*WORK TO BE COMPLETED*. Only an exact repetition is needed: the lines from the start of the listing below through the line that contains "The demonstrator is", pictures omitted.

╭─ THE DATA

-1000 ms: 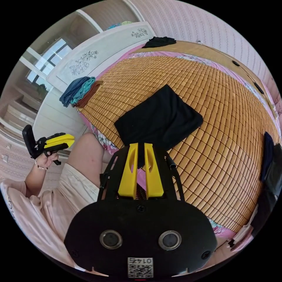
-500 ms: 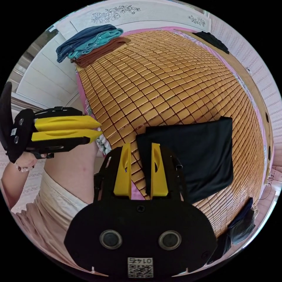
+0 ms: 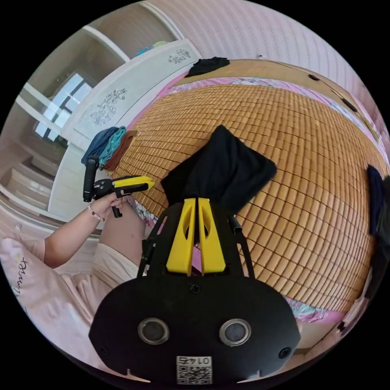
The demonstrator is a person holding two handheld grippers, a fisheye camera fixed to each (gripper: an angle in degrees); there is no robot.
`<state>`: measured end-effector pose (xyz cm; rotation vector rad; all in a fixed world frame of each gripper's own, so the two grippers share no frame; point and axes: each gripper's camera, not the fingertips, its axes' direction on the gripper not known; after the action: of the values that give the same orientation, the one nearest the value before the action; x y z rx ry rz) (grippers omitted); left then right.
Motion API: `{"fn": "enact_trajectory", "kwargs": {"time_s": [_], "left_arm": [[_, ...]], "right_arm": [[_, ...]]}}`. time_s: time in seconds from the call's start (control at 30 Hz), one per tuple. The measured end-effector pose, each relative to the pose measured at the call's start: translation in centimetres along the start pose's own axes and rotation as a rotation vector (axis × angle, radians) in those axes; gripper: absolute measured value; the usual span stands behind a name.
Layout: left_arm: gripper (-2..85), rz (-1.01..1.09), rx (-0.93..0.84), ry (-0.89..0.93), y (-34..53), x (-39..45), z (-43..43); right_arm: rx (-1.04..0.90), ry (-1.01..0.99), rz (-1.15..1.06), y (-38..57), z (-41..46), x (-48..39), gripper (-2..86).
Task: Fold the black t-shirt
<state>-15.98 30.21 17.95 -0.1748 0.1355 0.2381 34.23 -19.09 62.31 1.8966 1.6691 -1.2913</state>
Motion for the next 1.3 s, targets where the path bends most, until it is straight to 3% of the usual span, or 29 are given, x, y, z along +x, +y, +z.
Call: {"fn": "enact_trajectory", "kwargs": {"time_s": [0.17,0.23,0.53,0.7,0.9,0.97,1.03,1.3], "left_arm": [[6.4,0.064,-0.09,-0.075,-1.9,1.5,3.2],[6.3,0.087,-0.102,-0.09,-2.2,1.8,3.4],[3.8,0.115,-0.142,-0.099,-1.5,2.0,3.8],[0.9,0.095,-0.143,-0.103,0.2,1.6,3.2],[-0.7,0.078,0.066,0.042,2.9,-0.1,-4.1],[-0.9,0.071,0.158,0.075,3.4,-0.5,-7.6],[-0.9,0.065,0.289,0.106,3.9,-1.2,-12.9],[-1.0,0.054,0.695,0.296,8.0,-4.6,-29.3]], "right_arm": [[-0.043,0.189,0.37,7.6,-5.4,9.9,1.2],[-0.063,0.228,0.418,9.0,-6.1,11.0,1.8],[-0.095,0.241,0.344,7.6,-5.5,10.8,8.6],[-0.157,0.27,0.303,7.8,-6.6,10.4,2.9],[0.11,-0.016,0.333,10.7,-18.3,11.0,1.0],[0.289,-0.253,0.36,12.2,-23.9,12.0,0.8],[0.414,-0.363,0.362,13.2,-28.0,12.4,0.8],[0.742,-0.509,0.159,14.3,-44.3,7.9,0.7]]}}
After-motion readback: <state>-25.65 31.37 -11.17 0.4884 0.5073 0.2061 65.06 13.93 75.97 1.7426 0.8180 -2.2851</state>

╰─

*PROBLEM SOLUTION*.
-1000 ms: 
-500 ms: 
+0 ms: 
The demonstrator is a person holding two handheld grippers, a fisheye camera fixed to each (gripper: an angle in degrees); there is no robot.

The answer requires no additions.